**Instructions for the task**
Repeat the entire listing exactly. Omit all pictures.
━━━━━━━━━━━━━━━━━━━━
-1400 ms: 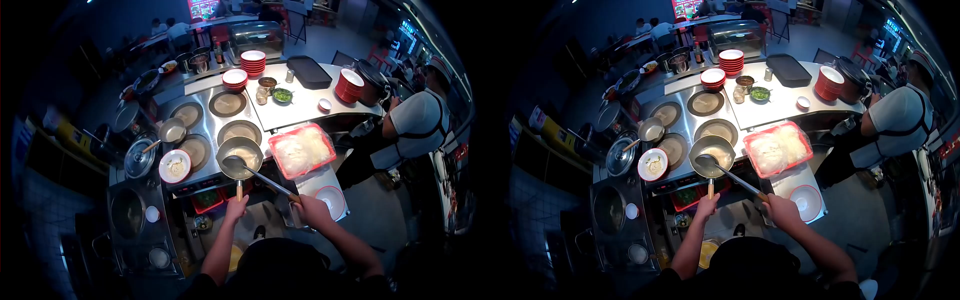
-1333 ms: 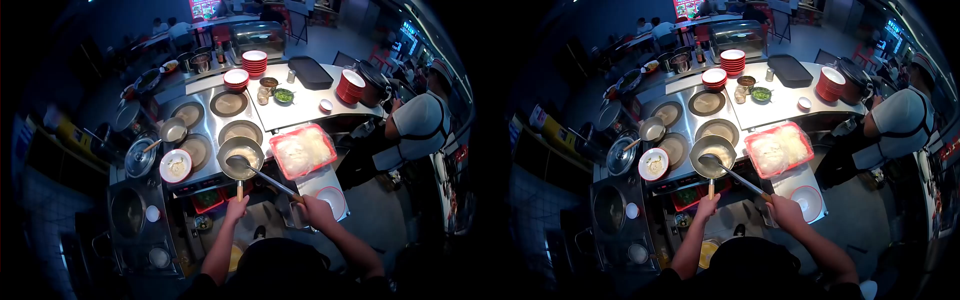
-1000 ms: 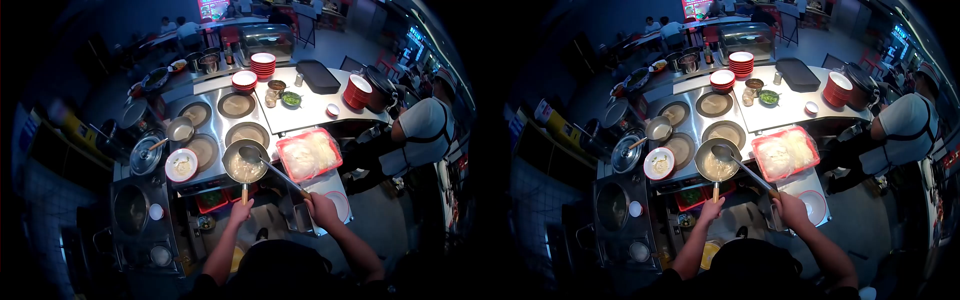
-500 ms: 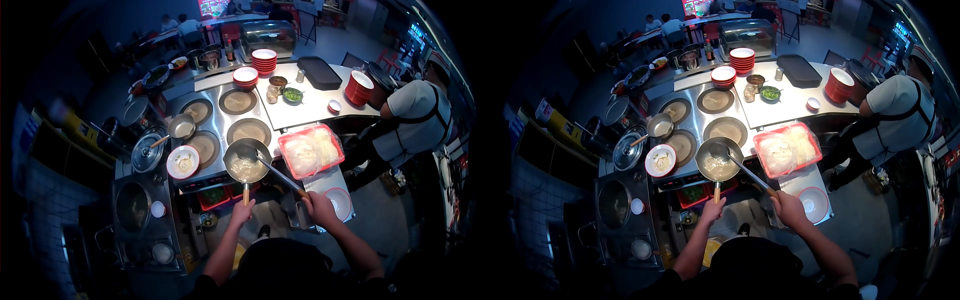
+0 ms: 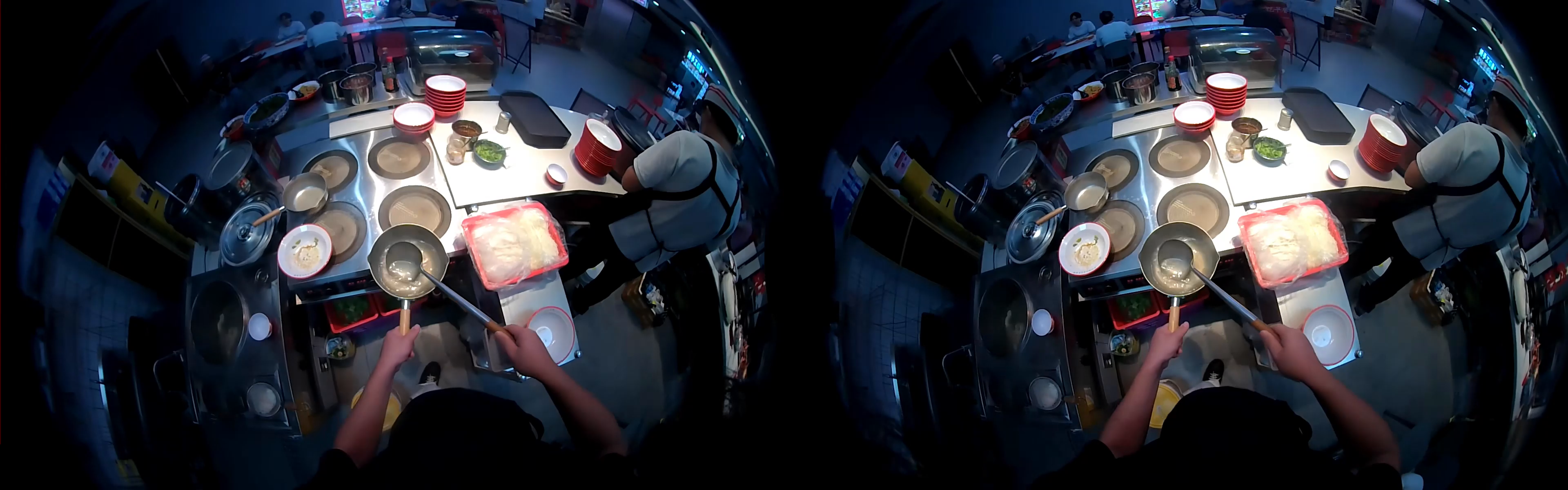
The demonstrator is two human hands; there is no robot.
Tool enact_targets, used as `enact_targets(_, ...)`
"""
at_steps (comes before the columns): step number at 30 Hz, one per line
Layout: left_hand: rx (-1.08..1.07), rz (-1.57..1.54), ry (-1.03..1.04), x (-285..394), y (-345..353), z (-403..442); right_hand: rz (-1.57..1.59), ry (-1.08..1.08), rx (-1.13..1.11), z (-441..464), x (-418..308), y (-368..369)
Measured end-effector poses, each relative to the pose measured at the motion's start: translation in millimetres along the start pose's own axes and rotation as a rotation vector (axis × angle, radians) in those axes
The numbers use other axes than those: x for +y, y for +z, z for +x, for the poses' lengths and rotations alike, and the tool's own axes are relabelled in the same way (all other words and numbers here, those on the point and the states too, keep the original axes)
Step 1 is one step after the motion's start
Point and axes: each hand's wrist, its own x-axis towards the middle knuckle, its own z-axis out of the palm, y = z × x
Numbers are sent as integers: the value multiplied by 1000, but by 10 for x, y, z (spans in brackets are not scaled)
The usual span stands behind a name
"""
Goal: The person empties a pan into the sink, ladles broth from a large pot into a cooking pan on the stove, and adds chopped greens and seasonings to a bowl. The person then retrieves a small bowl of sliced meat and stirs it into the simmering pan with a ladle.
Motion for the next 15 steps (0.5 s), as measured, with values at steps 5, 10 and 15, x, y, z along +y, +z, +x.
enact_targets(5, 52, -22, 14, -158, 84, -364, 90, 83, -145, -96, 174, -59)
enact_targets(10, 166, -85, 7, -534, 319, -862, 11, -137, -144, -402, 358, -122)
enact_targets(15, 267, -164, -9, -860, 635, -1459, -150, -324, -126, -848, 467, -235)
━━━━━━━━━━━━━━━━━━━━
**Written response**
-1400 ms: 
-1333 ms: 
-1000 ms: 
-500 ms: 
+0 ms: 
The demonstrator is two human hands; there is no robot.
Tool enact_targets, used as `enact_targets(_, ...)`
"""
at_steps (comes before the columns): step number at 30 Hz, one per line
Layout: left_hand: rx (-1.08..1.07), rz (-1.57..1.54), ry (-1.03..1.04), x (-285..394), y (-345..353), z (-403..442); right_hand: rz (-1.57..1.59), ry (-1.08..1.08), rx (-1.13..1.11), z (-441..464), x (-418..308), y (-368..369)
Measured end-effector poses, each relative to the pose measured at the motion's start: translation in millimetres along the start pose's own axes and rotation as a rotation vector (axis × angle, radians) in those axes
The numbers use other axes than those: x for +y, y for +z, z for +x, for the poses' lengths and rotations alike, and the tool's own axes are relabelled in the same way (all other words and numbers here, those on the point and the states too, keep the original axes)
Step 1 is one step after the motion's start
Point and axes: each hand's wrist, its own x-axis towards the middle knuckle, its own z-axis out of the palm, y = z × x
Numbers are sent as integers: the value multiplied by 1000, but by 10 for x, y, z (spans in brackets are not scaled)
The usual span stands behind a name
"""
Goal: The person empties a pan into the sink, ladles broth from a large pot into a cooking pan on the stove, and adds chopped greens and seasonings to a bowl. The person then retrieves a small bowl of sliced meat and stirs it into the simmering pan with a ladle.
Motion for the next 15 steps (0.5 s), as measured, with values at steps 5, 10 and 15, x, y, z along +y, +z, +x.
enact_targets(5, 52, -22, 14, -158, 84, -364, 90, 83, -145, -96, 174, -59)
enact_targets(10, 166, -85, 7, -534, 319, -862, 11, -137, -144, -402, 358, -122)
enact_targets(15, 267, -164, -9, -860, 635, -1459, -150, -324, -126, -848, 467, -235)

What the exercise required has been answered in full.